PyCon DC 2004
The Twisted talk essentially was its own mini-conference. The Twisted developers turned out in force, conducting several sprints on different Twisted topics, presenting a whole track's worth of session talks (including software that can be used both with Twisted and standalone) and drawing over thirty people to their BOF.
Divmod presented its Twisted-powered commercial Web mail site, whose source code is available at divmod.org if you'd like to compete with them. divmod.org distributes Atop (discussed above), Lupy (a full-text indexer), Nevow (discussed above), Pyindex (an indexer using Metakit), Quotient (the webmail server), Reverend (a Bayesian filter) and Stoom (Voice over IP). In addition to Web mail, divmod.com provides POP/IMAP access, integrated spamfiltering (you can override the Bayesian score), flexible searching (by phone number, URL, image, or "question" in the message), blogging, an image manager, contact list, calendar, to-do list and Internet phone (VoIP). They're working on blog-via-email and also multiplayer games. The cost will be somewhere under $10/month for Web mail and basic services, with additional fees for VoIP-to-landline, advanced games and the rest. As an open-source project, divmod.com also will be soliciting feature contributions from its users. A few attendees wondered what Chandler is trying to do that divmod.com isn't already doing. However, I couldn't find a link on divmod.com to sign up. Maybe signup-via-web is not quite ready yet, or maybe it needs a big "subscribe!" button.

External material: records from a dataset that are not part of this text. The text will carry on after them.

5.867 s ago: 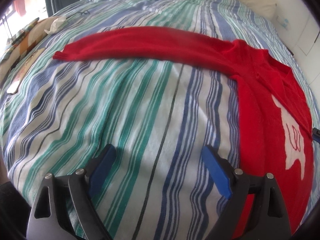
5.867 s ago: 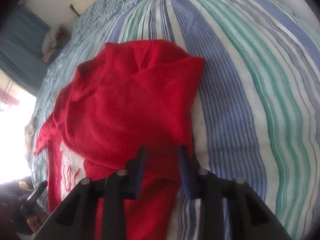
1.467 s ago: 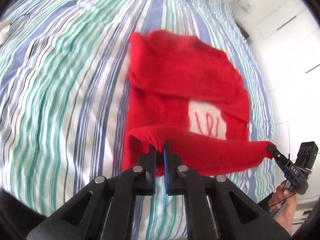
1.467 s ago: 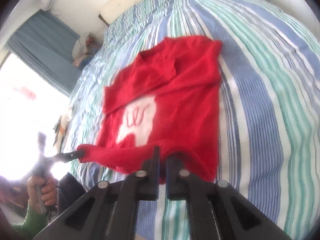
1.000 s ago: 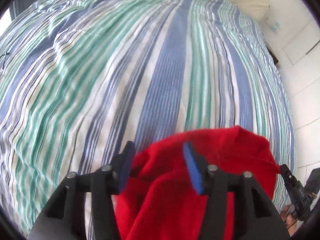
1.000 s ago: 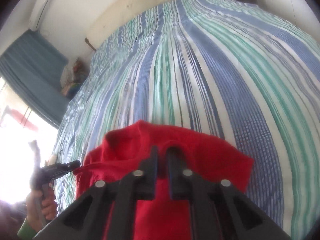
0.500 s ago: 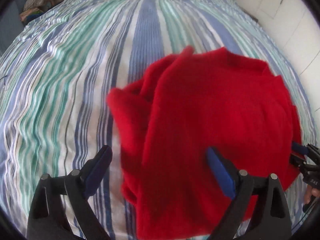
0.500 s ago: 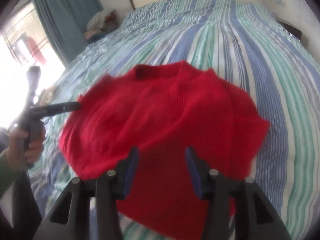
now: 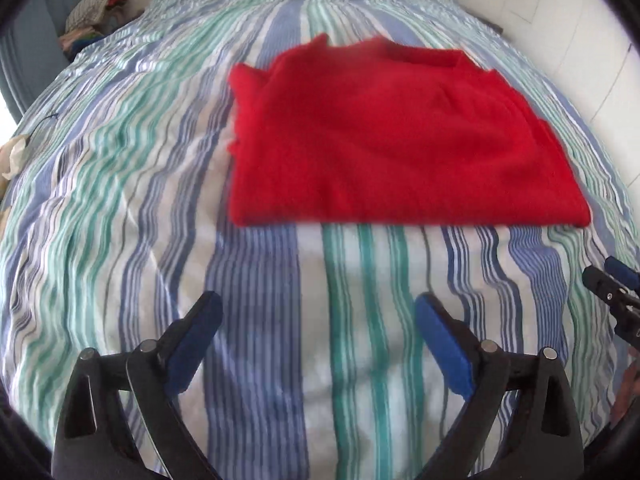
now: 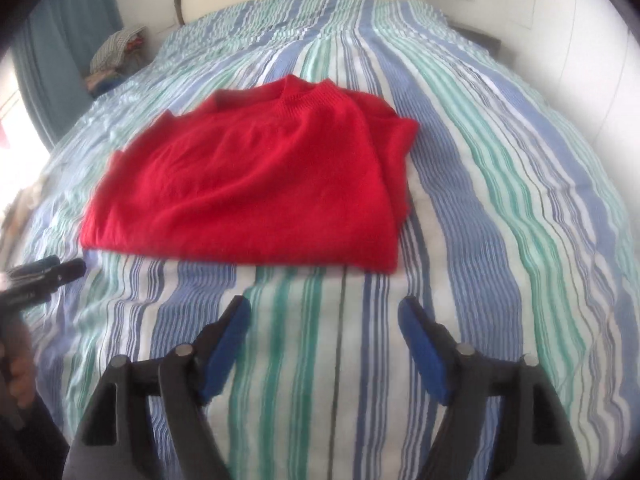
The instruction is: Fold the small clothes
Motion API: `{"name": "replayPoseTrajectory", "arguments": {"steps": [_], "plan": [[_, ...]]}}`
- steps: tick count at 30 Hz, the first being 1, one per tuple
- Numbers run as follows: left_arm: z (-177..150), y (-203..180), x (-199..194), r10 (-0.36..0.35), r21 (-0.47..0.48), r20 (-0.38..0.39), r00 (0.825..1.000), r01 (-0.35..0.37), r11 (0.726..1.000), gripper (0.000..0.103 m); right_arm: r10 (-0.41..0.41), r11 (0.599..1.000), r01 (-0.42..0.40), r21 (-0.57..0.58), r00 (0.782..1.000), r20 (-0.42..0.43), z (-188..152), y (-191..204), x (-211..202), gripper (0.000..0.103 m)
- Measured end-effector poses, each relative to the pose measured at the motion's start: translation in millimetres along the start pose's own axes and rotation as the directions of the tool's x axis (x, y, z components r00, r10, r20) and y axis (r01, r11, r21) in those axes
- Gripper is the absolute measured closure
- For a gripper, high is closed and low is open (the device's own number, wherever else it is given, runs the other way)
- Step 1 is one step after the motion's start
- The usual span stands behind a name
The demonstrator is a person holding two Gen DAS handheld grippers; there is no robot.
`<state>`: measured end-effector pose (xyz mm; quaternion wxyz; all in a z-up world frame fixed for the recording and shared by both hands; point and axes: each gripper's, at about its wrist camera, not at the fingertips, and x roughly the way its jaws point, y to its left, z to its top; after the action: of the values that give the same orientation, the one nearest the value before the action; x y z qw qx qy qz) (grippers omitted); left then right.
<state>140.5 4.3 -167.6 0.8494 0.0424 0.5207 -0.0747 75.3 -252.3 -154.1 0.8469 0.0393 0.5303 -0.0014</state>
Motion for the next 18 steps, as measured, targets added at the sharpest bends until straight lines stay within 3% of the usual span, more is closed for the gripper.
{"name": "replayPoseTrajectory", "arguments": {"steps": [2, 5, 11, 18], "plan": [[-13.8, -16.2, 11.3, 0.045, 0.028, -0.005, 0.999, -0.045, 0.999, 0.004, -0.045, 0.999, 0.046, 0.009, 0.999, -0.017, -18.2, 9.6, 5.9, 0.021], [-22.9, -25.8, 18.2, 0.103, 0.036, 0.049, 0.993, -0.105, 0.994, 0.0, -0.081, 0.996, 0.082, 0.021, 0.996, -0.033, -40.2, 11.2, 20.0, 0.017], [-26.8, -18.2, 19.5, 0.066, -0.006, 0.039, 0.997, -0.066, 0.998, 0.0, -0.145, 0.988, 0.145, -0.046, 0.989, 0.004, -50.9, 16.1, 31.6, 0.0], [-31.3, -21.1, 20.2, 0.073, -0.001, 0.038, 0.997, -0.073, 0.997, 0.0, -0.153, 0.987, 0.153, -0.054, 0.988, 0.01, -53.4, 19.0, 35.0, 0.0]]}}
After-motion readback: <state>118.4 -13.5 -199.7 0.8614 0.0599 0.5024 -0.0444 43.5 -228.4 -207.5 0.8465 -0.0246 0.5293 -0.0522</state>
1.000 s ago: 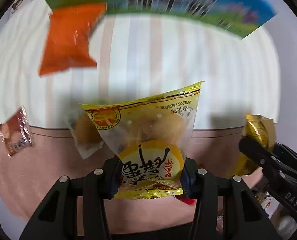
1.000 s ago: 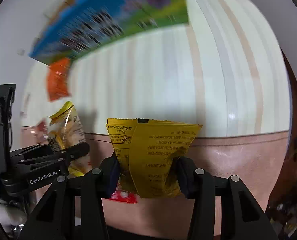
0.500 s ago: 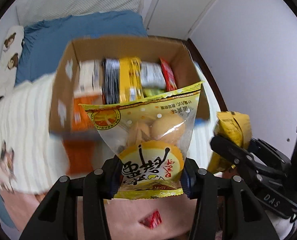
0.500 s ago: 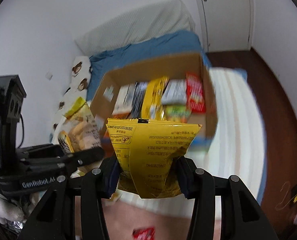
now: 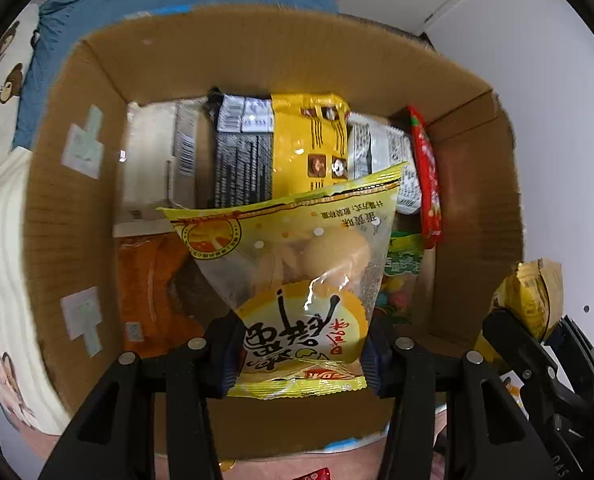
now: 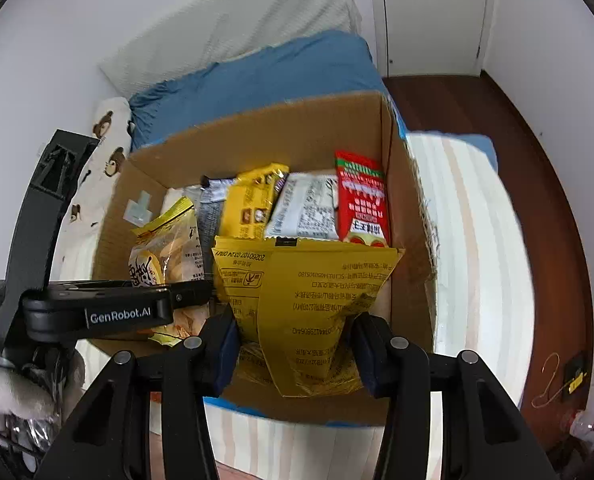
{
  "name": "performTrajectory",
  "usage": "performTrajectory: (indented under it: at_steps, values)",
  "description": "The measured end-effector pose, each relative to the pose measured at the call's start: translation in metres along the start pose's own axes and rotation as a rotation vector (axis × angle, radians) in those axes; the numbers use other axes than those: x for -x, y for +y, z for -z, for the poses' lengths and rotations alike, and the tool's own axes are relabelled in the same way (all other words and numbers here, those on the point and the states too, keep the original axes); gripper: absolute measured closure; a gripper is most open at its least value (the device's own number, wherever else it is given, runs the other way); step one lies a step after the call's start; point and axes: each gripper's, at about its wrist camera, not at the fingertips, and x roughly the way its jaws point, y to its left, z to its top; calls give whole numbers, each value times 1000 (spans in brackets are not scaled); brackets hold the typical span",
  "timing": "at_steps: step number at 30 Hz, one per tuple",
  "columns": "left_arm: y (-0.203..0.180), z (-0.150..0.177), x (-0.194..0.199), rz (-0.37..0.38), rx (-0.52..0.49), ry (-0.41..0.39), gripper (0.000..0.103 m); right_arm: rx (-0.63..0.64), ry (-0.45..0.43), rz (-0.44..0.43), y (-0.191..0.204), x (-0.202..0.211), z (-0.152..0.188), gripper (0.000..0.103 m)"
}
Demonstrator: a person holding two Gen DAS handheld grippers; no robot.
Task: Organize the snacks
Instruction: 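Carry both yellow bags into the box and open both tools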
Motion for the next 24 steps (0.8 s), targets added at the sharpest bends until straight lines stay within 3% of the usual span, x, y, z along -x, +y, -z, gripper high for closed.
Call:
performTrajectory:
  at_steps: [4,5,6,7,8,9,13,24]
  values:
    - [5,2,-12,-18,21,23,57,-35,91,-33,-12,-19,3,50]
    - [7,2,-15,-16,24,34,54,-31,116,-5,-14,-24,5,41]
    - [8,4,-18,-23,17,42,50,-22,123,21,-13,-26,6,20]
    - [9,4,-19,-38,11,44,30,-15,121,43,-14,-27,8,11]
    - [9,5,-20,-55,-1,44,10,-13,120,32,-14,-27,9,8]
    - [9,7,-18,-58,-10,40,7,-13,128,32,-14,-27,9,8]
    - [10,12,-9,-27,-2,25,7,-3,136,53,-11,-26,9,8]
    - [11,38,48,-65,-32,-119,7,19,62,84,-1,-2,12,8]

Twisted is amazingly flexible and Pythonic, but that darn asynchronous event loop makes thread-happy people run in terror. You can't simply call functions that block, because blocking halts the entire server and makes everybody else's request wait. So you have to turn your program inside out to avoid blocking. Last conference I got excited about Twisted, and every few months thereafter I tried to understand this inside-out method of programming, but every time I hit a brick wall. Now, after talking with the developers at this conference (Donovan Preston, Nevow's inventor, was especially helpful) and reading the Deferred HOWTO three friggin' times, I think I'm finally getting somewhere.
First, there's probably a Twisted library for everything you need to do, so you can avoid the issue for a long time. Second, you mentally have to divide your code into chunks at the natural blocking points. Each chunk becomes a separate function, and you use callLater or addCallback to switch to the next function. This implies that for each blocking point you have to wrap two sections of code into functions. The first section is the slow function that runs after the pause; let's call the new function the "deferred job". The second portion is in the calling routine that depends on the slow function's return value; this is the "callback".

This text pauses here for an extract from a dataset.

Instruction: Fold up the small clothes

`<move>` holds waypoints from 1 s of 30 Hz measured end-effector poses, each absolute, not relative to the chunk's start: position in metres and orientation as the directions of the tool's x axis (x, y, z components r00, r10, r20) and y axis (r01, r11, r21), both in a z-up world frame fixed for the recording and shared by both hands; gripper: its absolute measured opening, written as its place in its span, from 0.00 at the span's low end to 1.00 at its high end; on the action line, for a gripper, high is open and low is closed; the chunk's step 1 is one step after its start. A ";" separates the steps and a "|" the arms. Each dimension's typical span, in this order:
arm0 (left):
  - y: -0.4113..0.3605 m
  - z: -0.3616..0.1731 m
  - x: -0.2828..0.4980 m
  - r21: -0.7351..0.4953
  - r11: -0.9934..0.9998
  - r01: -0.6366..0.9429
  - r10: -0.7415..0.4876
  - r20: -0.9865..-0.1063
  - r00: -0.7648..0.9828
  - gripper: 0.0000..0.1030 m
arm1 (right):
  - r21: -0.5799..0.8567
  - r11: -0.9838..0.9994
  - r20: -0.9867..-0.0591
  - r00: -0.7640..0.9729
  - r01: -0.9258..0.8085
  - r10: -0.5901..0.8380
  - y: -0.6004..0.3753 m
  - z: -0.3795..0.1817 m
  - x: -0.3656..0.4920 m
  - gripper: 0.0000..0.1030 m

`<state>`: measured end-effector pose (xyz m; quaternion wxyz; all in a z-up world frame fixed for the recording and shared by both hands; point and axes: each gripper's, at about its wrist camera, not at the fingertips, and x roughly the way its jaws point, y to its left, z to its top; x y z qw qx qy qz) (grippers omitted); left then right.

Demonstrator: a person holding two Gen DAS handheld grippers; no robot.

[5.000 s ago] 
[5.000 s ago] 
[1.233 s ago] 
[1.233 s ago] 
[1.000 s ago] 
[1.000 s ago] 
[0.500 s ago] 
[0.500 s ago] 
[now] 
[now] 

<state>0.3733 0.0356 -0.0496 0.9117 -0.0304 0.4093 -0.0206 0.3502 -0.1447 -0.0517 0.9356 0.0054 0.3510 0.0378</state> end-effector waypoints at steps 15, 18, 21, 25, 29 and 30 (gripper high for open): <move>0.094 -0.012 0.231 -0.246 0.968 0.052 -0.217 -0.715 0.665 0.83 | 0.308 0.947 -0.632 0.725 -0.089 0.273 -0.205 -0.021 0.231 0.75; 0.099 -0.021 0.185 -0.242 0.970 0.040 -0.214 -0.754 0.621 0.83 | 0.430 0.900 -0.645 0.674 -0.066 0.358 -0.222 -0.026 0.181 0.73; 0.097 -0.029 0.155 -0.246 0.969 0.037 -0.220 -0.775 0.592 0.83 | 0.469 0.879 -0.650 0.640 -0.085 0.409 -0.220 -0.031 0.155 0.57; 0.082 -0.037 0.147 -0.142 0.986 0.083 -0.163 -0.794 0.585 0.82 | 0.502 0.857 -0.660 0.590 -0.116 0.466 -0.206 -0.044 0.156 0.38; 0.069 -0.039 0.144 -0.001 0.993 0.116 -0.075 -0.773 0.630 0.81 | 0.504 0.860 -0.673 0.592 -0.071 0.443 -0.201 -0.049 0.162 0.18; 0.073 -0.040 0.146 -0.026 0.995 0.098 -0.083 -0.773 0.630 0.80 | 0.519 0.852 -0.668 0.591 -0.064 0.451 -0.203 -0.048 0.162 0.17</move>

Let's say the slow function does a database lookup and the deferred job is the portion that comes after the I/O. The slow function uses callLater to schedule the deferred job and returns a Deferred instance (d) to the calling routine:
from twisted.internet import deferred, reactor # 'reactor' is the event loop instance that's running. d = defer.Deferred() # reactor.callLater(SECONDS_AS_FLOAT, FUNC, *args, **kw) reactor.callLater(2.5, deferredAction, d, arg2, arg3, kwarg='value') return d
callLater is like UNIX's at command: it schedules a background job to run at a future time. The job has no knowledge of its context, but because you can pass as many arguments as you want, it has all the info it needs. Of course, the job can be a bound method if you want to sneak in other information too. The job needs d, so pass it as an argument or sneak it in as an instance attribute.
The calling routine gets d instead of the result. How lovely, just what we didn't want. The calling routine has to register callback function(s) that will operate on the result.

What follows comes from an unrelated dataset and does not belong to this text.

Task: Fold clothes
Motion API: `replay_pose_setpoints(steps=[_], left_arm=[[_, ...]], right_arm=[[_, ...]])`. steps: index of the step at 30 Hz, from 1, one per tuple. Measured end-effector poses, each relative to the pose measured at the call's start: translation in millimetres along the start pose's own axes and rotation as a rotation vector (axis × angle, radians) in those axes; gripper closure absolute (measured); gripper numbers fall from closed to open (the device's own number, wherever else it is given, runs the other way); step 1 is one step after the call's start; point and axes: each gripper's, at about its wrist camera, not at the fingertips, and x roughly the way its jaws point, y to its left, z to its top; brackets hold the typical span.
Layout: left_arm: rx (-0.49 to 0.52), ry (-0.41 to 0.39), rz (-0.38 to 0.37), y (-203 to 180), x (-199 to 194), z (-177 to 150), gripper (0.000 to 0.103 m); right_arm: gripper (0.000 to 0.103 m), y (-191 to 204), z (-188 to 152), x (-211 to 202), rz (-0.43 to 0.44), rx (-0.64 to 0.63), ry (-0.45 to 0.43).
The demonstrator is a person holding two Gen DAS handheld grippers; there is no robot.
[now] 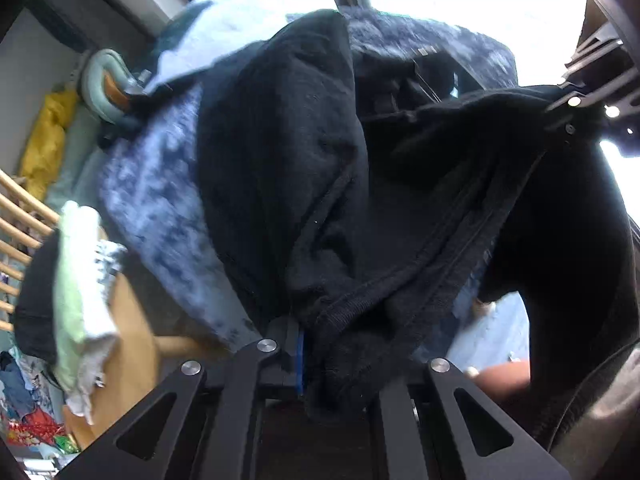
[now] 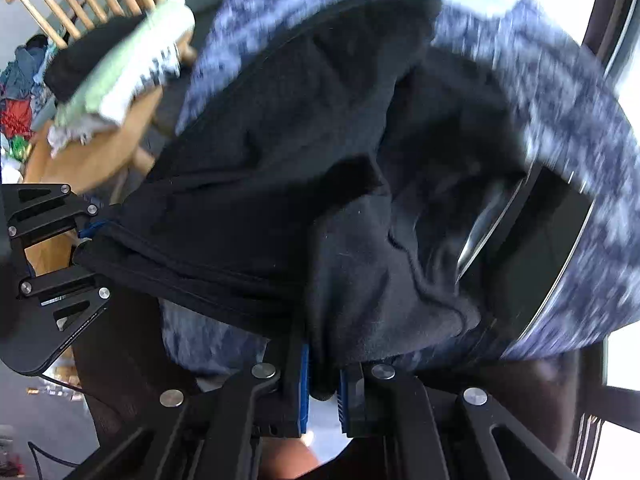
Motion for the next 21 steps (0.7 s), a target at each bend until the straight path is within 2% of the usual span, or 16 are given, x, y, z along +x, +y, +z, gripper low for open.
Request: replay_pose_setpoints(steps=[5, 8, 10, 11, 12, 14, 15, 17, 21], left_arm=[[0.020, 0.037, -0.034, -14, 7, -7, 0.092], [0.019, 0.053, -0.069, -11, 2, -4, 0.086], [0.001, 0.076, -0.125, -1, -2, 0, 0.076], [-0.009, 0.096, -0.168, 3, -4, -1, 0.060], [-0.030, 0.124, -0.224, 7, -6, -2, 0.037], [-0.071, 0.178, -0.334, 15, -10, -5, 0.021], [-0.080, 0.175, -0.349, 19, -14, -7, 0.021], [-0.087, 0.152, -0.331, 28, -26, -9, 0.021], [-0.133, 0.079, -0.304, 54, -47, -1, 0.021]], right_arm=[[0.095, -6, -13, 14, 0.008, 0.016, 0.030], [0.095, -8, -11, 13, 0.006, 0.014, 0.023], [0.095, -11, -9, 15, 0.011, 0.018, 0.021], [0.095, -11, -8, 16, 0.015, 0.015, 0.026], [0.095, -13, -9, 16, 0.017, 0.015, 0.031], [0.094, -16, -10, 20, 0.031, 0.013, 0.044], [0.094, -19, -10, 23, 0.044, 0.020, 0.050], [0.091, -24, -9, 26, 0.075, 0.034, 0.058], [0.075, -32, -5, 14, 0.057, 0.033, 0.023]])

d.addCallback(myCallback) return # Nothing more to do since I'll never get the result myself.
So d is the link between all the functions, which don't otherwise know about one another. Time passes and the deferred job is called. It produces a result and calls:
d.callback(result) # Oh, so *that's* why I needed 'd'.
Note: the deferred job does not return the result. d then calls all the callbacks that have been registered. The first one is called with one argument: the result. Any subsequent callbacks are called with the return value of the previous callback; this allows generic filter functions to serve as callbacks. The callbacks must completely dispose of the result by printing it or saving it somewhere, because it will be thrown away after the last callback finishes.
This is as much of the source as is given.